**Exercise instructions**
Every line below needs to be returned exactly as written.

**Given material**
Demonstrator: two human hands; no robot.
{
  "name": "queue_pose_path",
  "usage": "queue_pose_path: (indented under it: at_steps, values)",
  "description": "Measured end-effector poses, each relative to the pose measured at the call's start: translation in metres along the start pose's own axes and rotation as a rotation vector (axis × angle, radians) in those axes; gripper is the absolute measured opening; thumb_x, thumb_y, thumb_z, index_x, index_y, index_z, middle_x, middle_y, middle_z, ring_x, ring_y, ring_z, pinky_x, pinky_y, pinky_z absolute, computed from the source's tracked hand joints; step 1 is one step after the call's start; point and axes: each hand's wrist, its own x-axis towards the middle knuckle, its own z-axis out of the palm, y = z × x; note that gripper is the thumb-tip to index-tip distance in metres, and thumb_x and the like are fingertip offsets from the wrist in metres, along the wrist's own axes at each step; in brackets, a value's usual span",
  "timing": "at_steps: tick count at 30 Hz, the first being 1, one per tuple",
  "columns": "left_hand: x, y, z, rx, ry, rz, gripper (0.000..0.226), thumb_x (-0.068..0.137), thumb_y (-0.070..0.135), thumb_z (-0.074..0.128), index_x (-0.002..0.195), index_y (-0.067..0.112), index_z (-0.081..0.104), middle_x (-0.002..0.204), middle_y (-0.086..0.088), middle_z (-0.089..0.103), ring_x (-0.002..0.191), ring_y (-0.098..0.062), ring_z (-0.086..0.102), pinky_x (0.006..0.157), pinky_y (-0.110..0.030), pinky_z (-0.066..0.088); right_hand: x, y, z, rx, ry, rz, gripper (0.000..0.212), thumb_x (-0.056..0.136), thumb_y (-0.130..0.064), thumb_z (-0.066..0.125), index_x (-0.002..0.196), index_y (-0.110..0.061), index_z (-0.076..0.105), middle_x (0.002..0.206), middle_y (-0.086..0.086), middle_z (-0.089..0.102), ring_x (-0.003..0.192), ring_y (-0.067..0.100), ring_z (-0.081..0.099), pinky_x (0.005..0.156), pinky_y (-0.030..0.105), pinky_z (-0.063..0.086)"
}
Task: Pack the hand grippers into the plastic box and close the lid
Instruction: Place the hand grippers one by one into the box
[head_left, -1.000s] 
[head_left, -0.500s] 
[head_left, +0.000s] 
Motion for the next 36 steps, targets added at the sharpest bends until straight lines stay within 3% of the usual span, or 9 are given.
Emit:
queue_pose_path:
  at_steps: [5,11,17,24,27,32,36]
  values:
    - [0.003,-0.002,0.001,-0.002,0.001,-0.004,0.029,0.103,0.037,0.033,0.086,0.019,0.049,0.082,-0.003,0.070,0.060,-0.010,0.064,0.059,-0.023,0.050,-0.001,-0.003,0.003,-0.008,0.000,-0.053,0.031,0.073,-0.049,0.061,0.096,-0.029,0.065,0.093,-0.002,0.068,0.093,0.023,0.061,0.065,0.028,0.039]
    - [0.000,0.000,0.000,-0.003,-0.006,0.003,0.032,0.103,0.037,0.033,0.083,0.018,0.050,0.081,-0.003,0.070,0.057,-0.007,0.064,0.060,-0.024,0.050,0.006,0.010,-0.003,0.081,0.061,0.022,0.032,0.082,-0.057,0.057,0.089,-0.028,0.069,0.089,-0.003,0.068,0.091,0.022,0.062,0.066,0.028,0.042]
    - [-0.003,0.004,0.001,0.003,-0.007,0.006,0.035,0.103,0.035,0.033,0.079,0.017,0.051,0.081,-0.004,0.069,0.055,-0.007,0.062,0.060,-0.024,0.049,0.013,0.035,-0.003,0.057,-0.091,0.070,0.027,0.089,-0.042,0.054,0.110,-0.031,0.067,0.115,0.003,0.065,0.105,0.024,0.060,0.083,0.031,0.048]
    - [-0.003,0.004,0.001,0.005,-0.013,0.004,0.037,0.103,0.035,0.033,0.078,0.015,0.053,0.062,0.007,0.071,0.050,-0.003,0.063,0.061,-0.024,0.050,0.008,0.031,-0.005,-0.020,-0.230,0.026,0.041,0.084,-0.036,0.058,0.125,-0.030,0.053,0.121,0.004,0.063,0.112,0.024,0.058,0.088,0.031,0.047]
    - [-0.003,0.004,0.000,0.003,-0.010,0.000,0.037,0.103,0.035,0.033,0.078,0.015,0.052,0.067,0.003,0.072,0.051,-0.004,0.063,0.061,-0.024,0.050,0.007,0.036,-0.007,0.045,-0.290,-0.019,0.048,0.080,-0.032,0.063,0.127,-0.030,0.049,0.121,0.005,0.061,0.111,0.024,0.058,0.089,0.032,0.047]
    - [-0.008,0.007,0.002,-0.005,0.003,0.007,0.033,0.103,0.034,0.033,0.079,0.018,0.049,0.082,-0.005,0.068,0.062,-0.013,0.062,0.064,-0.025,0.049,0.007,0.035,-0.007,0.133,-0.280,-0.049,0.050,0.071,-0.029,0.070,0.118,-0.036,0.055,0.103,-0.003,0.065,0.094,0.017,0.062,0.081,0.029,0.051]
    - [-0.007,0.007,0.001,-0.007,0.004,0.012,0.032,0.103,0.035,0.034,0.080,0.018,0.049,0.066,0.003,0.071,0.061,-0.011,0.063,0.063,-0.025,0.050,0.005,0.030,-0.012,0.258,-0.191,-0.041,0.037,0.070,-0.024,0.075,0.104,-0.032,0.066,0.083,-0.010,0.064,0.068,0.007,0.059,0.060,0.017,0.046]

**Completed exercise**
Demonstrator: two human hands; no robot.
{
  "name": "queue_pose_path",
  "usage": "queue_pose_path: (indented under it: at_steps, values)",
  "description": "Measured end-effector poses, each relative to the pose measured at the call's start: translation in metres along the start pose's own axes and rotation as a rotation vector (axis × angle, radians) in those axes; gripper is the absolute measured opening; thumb_x, thumb_y, thumb_z, index_x, index_y, index_z, middle_x, middle_y, middle_z, ring_x, ring_y, ring_z, pinky_x, pinky_y, pinky_z absolute, computed from the source's tracked hand joints; step 1 is one step after the call's start; point and axes: each hand's wrist, its own x-axis towards the middle knuckle, its own z-axis out of the palm, y = z × x; note that gripper is the thumb-tip to index-tip distance in metres, and thumb_x and the like are fingertip offsets from the wrist in metres, along the wrist's own axes at each step; in brackets, a value's usual span",
  "timing": "at_steps: tick count at 30 Hz, the first being 1, one per tuple",
  "columns": "left_hand: x, y, z, rx, ry, rz, gripper (0.000..0.226), thumb_x (-0.068..0.137), thumb_y (-0.070..0.135), thumb_z (-0.074..0.128), index_x (-0.002..0.195), index_y (-0.067..0.112), index_z (-0.081..0.104), middle_x (-0.002..0.204), middle_y (-0.086..0.088), middle_z (-0.089..0.103), ring_x (-0.002..0.191), ring_y (-0.098..0.062), ring_z (-0.086..0.102), pinky_x (0.006..0.157), pinky_y (-0.110..0.030), pinky_z (-0.066..0.088); right_hand: x, y, z, rx, ry, rz, gripper (0.000..0.212), thumb_x (-0.056..0.136), thumb_y (-0.130..0.064), thumb_z (-0.066..0.125), index_x (-0.002..0.196), index_y (-0.110..0.061), index_z (-0.076..0.105), middle_x (0.002..0.206), middle_y (-0.086..0.086), middle_z (-0.089..0.102), ring_x (-0.003..0.192), ring_y (-0.067..0.100), ring_z (-0.081..0.099), pinky_x (0.005..0.156), pinky_y (-0.030..0.105), pinky_z (-0.063..0.086)"
}
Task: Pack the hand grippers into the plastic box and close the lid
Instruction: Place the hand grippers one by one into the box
[head_left, -1.000s] 
[head_left, -0.500s] 
[head_left, +0.000s] 
Motion for the next 36 steps, targets added at the sharpest bends until straight lines stay within 3% of the usual span, or 9 are given.
Emit:
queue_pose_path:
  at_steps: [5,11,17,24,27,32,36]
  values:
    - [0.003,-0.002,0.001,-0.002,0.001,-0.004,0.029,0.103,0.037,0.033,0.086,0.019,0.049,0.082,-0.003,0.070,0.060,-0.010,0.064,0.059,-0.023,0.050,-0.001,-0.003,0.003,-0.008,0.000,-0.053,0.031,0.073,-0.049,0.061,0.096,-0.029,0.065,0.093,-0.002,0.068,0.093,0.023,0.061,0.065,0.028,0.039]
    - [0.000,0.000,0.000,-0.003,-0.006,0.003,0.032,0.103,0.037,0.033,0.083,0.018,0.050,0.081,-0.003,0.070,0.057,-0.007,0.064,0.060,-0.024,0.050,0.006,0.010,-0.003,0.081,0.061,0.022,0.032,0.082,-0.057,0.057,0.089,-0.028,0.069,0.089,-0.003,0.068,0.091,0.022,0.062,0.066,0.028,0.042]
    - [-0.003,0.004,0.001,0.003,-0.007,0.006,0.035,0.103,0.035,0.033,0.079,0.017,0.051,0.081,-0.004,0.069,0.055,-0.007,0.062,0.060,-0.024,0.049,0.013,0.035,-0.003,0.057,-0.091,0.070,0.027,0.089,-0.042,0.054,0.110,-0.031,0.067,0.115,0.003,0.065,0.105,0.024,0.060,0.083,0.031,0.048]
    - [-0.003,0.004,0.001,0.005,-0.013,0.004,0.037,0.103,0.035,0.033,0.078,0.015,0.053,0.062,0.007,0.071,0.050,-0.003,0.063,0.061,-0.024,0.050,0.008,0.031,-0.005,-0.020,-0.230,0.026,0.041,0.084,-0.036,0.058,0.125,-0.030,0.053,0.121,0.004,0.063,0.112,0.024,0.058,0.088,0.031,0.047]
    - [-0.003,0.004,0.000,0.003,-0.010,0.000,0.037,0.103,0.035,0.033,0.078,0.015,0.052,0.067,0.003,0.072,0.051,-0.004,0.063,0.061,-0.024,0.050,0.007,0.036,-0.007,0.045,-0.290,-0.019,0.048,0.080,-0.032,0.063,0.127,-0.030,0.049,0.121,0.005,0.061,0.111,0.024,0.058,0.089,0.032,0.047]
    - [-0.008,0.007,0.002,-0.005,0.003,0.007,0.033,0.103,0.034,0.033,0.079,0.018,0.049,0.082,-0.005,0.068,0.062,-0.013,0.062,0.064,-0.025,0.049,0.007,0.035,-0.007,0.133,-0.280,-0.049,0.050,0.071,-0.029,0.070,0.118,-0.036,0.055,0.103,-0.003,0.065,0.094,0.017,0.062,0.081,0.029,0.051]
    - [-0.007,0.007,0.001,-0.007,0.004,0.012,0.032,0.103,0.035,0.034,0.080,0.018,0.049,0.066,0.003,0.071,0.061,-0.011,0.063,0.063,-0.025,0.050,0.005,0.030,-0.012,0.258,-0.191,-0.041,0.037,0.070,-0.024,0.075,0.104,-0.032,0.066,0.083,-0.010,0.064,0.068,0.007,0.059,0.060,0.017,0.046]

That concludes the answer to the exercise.